After four years of development, the fruits of St Kilda’s PURA Next Generation Academy (NGA) are starting to bloom.

Four of the Saints’ six draftees from this year – Mitch Owens, Marcus Windhager, Jack Peris and Josiah Kyle – are inaugural graduates of the program, having each gained valuable insight into what it takes to become professional footballers.

The PURA NGA was established in 2017 with the aim of harnessing talent of multicultural and Indigenous youth across the Melbourne’s southern region.  

Windhager, Peris and Kyle all come from respective Indigenous backgrounds, while Owens shares Japanese heritage through his mother’s side. All four first joined the academy in 2019.

Nick Dal Santo, head coach of the PURA Next Generation Academy, said the program aims to provide a pathway that allows young footballers to spend time in an elite football environment.

“For those in our program, and for those in the future, it actually gives you a pathway,” Dal Santo told saints.com.au.

“Before the NGA program was established, the chance for up-and-coming talent to have exposure to elite-level training sessions and facilities were rare.
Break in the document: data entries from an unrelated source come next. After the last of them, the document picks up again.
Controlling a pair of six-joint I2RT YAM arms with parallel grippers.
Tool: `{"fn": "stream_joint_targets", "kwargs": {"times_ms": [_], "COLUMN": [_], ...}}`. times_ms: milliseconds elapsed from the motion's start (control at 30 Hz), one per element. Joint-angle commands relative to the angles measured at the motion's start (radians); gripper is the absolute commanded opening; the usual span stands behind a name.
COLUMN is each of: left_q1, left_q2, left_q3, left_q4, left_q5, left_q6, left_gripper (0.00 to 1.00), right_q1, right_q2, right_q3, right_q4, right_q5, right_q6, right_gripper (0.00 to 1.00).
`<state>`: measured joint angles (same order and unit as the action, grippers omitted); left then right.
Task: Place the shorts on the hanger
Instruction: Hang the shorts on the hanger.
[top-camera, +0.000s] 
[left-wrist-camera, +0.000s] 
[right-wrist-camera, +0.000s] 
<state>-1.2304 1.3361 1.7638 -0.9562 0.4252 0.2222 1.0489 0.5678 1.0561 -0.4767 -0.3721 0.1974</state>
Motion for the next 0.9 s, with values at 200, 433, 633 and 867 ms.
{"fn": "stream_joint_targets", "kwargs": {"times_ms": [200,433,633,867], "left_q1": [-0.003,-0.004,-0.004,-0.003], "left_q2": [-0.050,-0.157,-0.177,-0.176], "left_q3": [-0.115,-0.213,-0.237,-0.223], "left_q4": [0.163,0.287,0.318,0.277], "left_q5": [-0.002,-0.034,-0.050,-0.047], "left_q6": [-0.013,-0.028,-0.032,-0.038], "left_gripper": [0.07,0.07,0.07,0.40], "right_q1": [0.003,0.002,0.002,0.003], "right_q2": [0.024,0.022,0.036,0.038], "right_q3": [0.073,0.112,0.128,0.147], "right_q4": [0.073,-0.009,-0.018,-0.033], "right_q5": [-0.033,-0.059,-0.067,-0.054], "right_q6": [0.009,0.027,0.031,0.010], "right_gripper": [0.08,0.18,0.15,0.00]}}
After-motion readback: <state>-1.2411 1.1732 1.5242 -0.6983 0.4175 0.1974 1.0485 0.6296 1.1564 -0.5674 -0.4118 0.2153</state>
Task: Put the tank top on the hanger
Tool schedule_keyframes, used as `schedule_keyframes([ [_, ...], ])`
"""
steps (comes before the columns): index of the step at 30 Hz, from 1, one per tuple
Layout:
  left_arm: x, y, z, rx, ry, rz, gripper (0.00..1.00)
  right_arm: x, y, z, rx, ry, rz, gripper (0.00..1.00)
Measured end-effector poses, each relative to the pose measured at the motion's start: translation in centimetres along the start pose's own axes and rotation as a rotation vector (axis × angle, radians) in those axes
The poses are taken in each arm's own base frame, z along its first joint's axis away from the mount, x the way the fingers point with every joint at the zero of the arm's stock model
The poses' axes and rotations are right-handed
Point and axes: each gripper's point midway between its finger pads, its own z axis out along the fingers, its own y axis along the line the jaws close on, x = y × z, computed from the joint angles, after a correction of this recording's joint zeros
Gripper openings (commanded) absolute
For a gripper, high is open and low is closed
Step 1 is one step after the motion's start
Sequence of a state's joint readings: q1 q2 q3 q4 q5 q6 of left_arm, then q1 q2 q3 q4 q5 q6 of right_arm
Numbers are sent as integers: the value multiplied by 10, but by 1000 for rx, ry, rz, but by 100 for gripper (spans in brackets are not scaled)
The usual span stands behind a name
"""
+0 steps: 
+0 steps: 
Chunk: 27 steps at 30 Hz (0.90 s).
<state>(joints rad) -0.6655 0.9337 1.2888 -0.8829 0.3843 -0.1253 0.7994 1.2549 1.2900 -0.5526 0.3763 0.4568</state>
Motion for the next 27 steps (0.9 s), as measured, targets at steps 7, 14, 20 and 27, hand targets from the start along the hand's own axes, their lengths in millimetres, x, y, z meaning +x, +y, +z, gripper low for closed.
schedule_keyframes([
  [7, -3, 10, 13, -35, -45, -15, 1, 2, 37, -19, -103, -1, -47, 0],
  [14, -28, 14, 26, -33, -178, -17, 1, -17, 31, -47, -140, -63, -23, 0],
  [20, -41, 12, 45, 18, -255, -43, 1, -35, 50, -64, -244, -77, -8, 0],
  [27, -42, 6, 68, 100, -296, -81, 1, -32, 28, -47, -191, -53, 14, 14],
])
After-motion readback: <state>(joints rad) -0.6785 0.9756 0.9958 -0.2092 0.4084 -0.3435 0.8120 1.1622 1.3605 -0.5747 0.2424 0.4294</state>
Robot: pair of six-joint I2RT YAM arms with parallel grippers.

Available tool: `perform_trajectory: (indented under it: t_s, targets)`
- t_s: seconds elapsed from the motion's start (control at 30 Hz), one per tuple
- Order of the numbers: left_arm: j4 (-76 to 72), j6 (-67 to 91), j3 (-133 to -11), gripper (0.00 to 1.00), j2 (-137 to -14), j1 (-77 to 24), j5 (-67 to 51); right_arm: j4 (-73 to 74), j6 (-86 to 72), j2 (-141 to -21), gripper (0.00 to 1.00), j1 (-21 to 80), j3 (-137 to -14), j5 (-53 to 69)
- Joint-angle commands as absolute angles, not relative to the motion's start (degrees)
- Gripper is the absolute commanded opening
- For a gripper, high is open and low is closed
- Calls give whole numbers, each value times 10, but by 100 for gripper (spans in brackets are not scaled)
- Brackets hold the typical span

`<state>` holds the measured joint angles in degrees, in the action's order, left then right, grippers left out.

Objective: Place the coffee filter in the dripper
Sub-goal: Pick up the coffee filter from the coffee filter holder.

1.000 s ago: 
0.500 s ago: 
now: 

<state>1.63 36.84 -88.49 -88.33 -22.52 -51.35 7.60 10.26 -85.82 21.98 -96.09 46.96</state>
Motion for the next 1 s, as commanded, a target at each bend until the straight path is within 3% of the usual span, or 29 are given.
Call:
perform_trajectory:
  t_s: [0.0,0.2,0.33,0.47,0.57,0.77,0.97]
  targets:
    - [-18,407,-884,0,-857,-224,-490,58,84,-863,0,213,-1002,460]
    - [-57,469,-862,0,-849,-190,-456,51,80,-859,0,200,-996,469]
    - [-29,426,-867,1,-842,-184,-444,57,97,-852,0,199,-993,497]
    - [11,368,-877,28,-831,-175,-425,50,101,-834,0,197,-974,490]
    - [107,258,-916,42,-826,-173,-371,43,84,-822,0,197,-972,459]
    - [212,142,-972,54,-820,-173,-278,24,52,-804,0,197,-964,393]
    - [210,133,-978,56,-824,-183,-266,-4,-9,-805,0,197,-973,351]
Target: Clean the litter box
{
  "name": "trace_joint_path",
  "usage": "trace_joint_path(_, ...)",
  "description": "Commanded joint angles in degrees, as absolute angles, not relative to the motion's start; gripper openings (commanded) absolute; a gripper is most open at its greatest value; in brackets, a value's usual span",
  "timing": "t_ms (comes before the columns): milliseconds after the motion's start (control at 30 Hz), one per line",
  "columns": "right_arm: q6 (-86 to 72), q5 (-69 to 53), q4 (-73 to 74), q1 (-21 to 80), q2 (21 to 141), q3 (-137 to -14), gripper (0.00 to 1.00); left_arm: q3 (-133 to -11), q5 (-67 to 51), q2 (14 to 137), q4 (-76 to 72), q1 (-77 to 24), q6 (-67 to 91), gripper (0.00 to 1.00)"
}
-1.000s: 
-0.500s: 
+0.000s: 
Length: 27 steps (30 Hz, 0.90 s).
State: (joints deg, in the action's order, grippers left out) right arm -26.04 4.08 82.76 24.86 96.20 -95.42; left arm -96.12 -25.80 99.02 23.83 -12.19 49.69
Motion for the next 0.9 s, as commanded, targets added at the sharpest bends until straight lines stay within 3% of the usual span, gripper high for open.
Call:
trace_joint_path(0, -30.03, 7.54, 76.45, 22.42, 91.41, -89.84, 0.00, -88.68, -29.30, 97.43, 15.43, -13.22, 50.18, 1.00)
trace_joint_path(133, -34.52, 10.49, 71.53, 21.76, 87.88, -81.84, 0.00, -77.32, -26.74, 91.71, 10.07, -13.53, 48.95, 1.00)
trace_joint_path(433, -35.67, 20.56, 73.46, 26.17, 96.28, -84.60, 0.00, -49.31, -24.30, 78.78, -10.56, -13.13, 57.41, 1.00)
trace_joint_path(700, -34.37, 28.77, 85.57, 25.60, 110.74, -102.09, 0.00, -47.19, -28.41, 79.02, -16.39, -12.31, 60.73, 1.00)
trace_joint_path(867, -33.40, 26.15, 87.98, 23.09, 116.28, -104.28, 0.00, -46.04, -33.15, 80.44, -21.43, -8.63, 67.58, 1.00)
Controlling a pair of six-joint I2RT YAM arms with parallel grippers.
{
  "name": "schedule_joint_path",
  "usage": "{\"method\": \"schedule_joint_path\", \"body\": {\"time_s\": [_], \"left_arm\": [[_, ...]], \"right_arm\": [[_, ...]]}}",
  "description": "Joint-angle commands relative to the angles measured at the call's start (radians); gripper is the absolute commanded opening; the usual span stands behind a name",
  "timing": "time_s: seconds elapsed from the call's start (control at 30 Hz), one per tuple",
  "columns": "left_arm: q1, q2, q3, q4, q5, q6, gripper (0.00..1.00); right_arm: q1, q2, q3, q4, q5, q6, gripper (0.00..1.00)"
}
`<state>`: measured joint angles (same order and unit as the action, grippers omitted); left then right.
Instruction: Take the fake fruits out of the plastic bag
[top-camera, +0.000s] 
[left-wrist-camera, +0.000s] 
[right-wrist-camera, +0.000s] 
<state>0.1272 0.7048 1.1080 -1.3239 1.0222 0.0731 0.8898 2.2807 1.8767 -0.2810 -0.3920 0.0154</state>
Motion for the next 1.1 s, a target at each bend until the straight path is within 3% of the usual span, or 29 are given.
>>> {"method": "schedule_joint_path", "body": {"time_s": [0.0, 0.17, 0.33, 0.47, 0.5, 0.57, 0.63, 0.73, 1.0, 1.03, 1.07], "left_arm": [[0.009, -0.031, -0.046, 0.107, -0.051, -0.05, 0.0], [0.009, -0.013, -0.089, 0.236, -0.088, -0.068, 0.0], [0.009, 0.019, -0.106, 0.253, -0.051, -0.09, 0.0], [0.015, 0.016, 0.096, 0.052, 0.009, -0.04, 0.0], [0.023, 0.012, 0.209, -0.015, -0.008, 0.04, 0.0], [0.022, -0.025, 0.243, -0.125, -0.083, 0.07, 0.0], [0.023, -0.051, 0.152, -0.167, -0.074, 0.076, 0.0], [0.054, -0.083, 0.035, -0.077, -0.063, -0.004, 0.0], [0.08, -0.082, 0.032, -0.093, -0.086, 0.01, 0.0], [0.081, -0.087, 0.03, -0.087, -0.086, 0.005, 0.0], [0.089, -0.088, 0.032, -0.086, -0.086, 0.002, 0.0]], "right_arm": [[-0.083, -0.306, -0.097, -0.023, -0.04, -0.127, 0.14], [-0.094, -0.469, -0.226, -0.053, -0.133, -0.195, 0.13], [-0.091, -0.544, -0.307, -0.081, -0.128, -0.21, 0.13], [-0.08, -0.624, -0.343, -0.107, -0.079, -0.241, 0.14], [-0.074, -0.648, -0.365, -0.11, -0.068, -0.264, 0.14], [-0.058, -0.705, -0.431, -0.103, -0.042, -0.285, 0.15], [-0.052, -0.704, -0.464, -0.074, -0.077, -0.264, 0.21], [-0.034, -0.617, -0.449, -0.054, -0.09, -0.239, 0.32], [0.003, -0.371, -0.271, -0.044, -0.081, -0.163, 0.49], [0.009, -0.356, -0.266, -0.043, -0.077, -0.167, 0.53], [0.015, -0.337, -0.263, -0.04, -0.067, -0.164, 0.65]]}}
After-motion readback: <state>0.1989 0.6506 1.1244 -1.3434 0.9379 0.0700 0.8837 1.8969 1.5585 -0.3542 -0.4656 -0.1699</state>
Through the support of great partners like PURA, these academies create special opportunities for these players to, hopefully, fulfil their dream of playing AFL.

- Nick Dal Santo

“It’s been great watching Mitch, Marcus, Jack and Josiah grow over the past few years and I look forward to watching them as they continue to progress.”

Owens, who was the first of the four NGA prospects taken by St Kilda, said the program had been important to his development as a footballer.

“Being a part of the NGA helped so much,” Owens said.

“To be at the club once or twice a week with Dal and Trent Dennis-Lane has been awesome. Being around the environment, the standards and what training is like was eye-opening.

“Learning what it is like to an AFL player has been one of the main things I took out of the program. I didn’t know what to eat, I didn’t know certain exercises I should do, I wasn’t 100 per cent on the small things like technique and that.

“Having access to physios, strength and conditioning coaches, nutritionists, it helped a lot.”